Parsec Generally

Albert Y. C. Lai, trebla [at] vex [dot] net

Let's begin with a very basic Parsec example. It parses a lot of numbers with + signs between them, e.g., 3+1+4, and computes the sum.

import Text.Parsec
import Text.Parsec.String

play :: String -> Either ParseError Integer
play s = parse pmain "parameter" s

pmain :: Parser Integer
pmain = do
  x <- pnum `chainl1` pplus
  eof
  return x

pnum = read `fmap` many1 digit

pplus = char '+' >> return (+)

Parser is a special case. There are 3 directions of generalization:

user state (like StateT): () here
input type: [Char] here
combine with another monad: Identity here

And so Text.Parsec.String defines

type Parser a = ParsecT [Char] () Identity a

The next 3 sections show how to use other states, other input types, and other monads.

User State

This example shows using user state. I use Int for my state, and it counts how many numbers are successfully parsed.

import Text.Parsec

play :: String -> Either ParseError (Integer,Int)
play s = runParser pmain 0 "parameter" s  -- 0 is the initial value

-- type Parsec s u a = ParsecT s u Identity a
pmain :: Parsec [Char] Int (Integer,Int)
pmain = do
  x <- pnum `chainl1` pplus
  eof
  n <- getState  -- obtain the user state value
  return (x,n)

pnum = do
  x <- read `fmap` many1 digit
  modifyState (1 +)  -- change the user state value
  return x

pplus = char '+' >> return (+)

Input Type

Text and Bytestring

Besides [Char] as input type, Text (both lazy and non-lazy) and Bytestring (both lazy and non-lazy) are also supported out of the box. This example shows non-lazy Text; feel free to try Bytestring and lazy variants too.

import Text.Parsec
import Text.Parsec.Text
import Data.Text

play :: Text -> Either ParseError Integer
play s = parse pmain "parameter" s

example :: Text
example = pack "3+1+4"

-- from Text.Parsec.Text: type Parser a = ParsecT Text () Identity a
pmain :: Parser Integer
pmain = do
  x <- pnum `chainl1` pplus
  eof
  return x

pnum = read `fmap` many1 digit

pplus = char '+' >> return (+)

Almost no change from the basic example! This is because Text.Parsec.Text provides an appropriate Stream instance:

instance (Monad m) => Stream Text m Char

This instance says that Text is an input type with basic unit Char. Then digit and char work because they only require the basic unit to be Char, e.g., digit has type:

digit :: Stream s m Char => ParsecT s u m Char

User Token Type

Another generalization: the basic unit of parsing does not have to be Char; it can be your own token type. Parsec already provides this general Stream instance:

instance Monad m => Stream [tok] m tok

Setting tok=Char is exactly how [Char] is a supported input type with basic unit Char. We can set tok=Token for our own Token type, and the input type is then [Token].

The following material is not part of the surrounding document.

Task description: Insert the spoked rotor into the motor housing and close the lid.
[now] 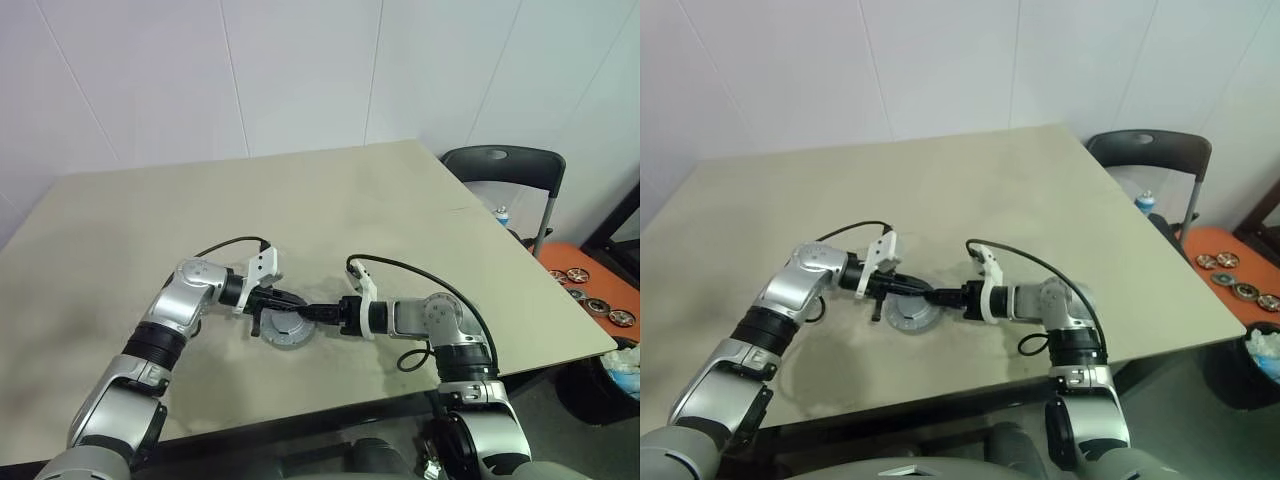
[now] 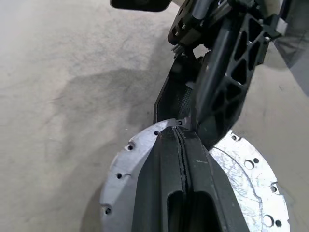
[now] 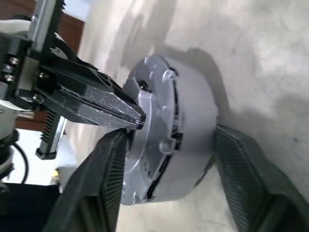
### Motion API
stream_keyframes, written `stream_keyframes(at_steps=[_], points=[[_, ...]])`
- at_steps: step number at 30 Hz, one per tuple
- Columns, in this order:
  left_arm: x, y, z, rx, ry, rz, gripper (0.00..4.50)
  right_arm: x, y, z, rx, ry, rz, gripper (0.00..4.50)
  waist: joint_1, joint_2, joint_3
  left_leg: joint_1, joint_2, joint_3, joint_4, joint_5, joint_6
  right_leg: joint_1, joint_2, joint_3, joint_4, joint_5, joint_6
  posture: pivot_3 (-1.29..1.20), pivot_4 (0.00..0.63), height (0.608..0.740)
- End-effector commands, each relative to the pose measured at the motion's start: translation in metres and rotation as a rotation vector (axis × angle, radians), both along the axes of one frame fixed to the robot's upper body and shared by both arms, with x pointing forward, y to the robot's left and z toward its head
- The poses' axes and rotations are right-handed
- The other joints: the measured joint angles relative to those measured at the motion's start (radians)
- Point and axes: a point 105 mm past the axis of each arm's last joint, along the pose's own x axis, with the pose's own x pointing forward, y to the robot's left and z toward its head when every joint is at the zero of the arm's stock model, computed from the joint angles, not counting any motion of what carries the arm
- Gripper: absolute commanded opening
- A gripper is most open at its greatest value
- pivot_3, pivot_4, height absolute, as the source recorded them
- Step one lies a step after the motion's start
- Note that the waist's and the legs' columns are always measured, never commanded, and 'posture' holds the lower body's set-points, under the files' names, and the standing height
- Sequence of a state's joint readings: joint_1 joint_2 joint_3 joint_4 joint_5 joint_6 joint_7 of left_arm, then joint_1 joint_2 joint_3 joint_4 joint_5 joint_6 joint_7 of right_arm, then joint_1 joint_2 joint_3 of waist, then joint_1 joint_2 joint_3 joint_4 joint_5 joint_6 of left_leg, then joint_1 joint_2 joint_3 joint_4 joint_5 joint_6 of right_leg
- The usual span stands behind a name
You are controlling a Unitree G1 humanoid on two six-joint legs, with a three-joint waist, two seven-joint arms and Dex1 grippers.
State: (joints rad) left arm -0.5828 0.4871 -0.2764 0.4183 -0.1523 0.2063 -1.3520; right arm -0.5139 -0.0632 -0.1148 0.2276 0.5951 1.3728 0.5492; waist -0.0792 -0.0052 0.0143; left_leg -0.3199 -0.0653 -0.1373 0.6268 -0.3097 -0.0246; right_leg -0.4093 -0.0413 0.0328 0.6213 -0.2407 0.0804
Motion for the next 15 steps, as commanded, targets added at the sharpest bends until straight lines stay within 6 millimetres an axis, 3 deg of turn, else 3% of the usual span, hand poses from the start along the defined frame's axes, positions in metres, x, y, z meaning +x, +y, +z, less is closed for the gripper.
stream_keyframes(at_steps=[1, 10, 13, 15], points=[[-0.003, 0.011, -0.02, 0.07, 0.051, 0.035, 0.0, -0.023, 0.024, -0.005, 0.035, 0.076, 0.124, 2.33, 0.0, 0.0, 0.0, 0.0, 0.0, 0.0, 0.0, 0.0, 0.0, 0.0, 0.0, 0.0, 0.0, 0.0, 0.0, 0.0, 0.0, 0.74], [0.001, 0.024, -0.012, 0.048, 0.041, 0.078, 0.0, -0.024, 0.023, -0.001, 0.075, 0.085, 0.126, 2.29, 0.0, 0.001, 0.001, 0.0, 0.0, 0.001, 0.0, 0.0, 0.0, 0.0, 0.0, 0.001, 0.0, 0.0, 0.0, 0.0, 0.0, 0.74], [0.003, 0.034, -0.013, 0.068, 0.039, 0.108, 0.0, -0.025, 0.024, 0.004, 0.1, 0.079, 0.137, 2.13, -0.001, 0.002, 0.001, 0.0, 0.0, 0.001, 0.0, 0.0, 0.0, 0.0, 0.0, 0.001, 0.0, 0.0, 0.0, 0.0, 0.0, 0.74], [0.004, 0.038, -0.012, 0.073, 0.037, 0.121, 0.0, -0.026, 0.024, 0.006, 0.112, 0.077, 0.147, 1.76, -0.001, 0.002, 0.001, 0.0, 0.0, 0.0, 0.0, 0.0, 0.0, -0.001, 0.0, 0.001, 0.0, 0.0, 0.0, 0.0, 0.0, 0.74]])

Our Token type will have two cases: numbers and plus signs. It also records line numbers and column numbers: Presumably, a tokenizer converts a string or a file to these tokens, which is where line numbers and column numbers come from. We have to record them because we have to pass them to Parsec for error message purposes. Here is our Token type:

data Token = N {lin,col :: Int, val :: Integer}
           | Plus {lin,col :: Int}
instance Show Token where
  show N{val=x} = "number " ++ show x
  show Plus{} = "plus"
-- instance Show Token is needed for eof so it can produce error messages

With our own basic unit instead of Char, we cannot use the nice basic parsers in Text.Parsec.Char; we must write our own. But we can learn from how Text.Parsec.Char does it: by calling tokenPrim.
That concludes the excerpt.